Exercise details → Please retype the data in full, exactly as given.

'''

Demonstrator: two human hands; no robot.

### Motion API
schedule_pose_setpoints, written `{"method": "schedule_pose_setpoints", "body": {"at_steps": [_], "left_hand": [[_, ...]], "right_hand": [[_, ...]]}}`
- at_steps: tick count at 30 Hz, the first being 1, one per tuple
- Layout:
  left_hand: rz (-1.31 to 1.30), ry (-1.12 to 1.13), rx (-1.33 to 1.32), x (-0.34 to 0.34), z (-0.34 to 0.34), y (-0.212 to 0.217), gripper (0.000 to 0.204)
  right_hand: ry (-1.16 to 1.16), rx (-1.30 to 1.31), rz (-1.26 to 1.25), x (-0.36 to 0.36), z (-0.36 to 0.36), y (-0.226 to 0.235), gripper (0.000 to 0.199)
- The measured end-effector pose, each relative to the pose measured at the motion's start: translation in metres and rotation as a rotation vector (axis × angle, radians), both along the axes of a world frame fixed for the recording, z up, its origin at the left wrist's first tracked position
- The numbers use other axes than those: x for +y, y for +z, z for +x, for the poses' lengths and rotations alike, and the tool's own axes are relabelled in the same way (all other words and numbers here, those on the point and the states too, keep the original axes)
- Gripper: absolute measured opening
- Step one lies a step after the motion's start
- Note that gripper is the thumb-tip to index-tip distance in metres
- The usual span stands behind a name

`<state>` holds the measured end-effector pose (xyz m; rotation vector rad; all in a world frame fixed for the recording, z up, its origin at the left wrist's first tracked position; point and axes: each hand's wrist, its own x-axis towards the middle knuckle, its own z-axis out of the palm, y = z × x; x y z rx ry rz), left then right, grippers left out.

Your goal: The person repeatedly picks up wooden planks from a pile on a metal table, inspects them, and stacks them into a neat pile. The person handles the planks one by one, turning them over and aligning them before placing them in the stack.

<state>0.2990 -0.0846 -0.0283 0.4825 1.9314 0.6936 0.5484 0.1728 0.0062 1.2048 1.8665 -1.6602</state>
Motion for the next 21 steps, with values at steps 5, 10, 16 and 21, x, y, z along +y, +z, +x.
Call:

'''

Response →
Demonstrator: two human hands; no robot.

### Motion API
schedule_pose_setpoints, written `{"method": "schedule_pose_setpoints", "body": {"at_steps": [_], "left_hand": [[_, ...]], "right_hand": [[_, ...]]}}`
- at_steps: tick count at 30 Hz, the first being 1, one per tuple
- Layout:
  left_hand: rz (-1.31 to 1.30), ry (-1.12 to 1.13), rx (-1.33 to 1.32), x (-0.34 to 0.34), z (-0.34 to 0.34), y (-0.212 to 0.217), gripper (0.000 to 0.204)
  right_hand: ry (-1.16 to 1.16), rx (-1.30 to 1.31), rz (-1.26 to 1.25), x (-0.36 to 0.36), z (-0.36 to 0.36), y (-0.226 to 0.235), gripper (0.000 to 0.199)
- The measured end-effector pose, each relative to the pose measured at the motion's start: translation in metres and rotation as a rotation vector (axis × angle, radians), both along the axes of a world frame fixed for the recording, z up, its origin at the left wrist's first tracked position
- The numbers use other axes than those: x for +y, y for +z, z for +x, for the poses' lengths and rotations alike, and the tool's own axes are relabelled in the same way (all other words and numbers here, those on the point and the states too, keep the original axes)
- Gripper: absolute measured opening
- Step one lies a step after the motion's start
- Note that gripper is the thumb-tip to index-tip distance in metres
- The usual span stands behind a name

`<state>` holds the measured end-effector pose (xyz m; rotation vector rad; all in a world frame fixed for the recording, z up, its origin at the left wrist's first tracked position; point and axes: each hand's wrist, its own x-axis towards the middle knuckle, its own z-axis out of the palm, y = z × x; x y z rx ry rz), left then right, grippers left out.

Your goal: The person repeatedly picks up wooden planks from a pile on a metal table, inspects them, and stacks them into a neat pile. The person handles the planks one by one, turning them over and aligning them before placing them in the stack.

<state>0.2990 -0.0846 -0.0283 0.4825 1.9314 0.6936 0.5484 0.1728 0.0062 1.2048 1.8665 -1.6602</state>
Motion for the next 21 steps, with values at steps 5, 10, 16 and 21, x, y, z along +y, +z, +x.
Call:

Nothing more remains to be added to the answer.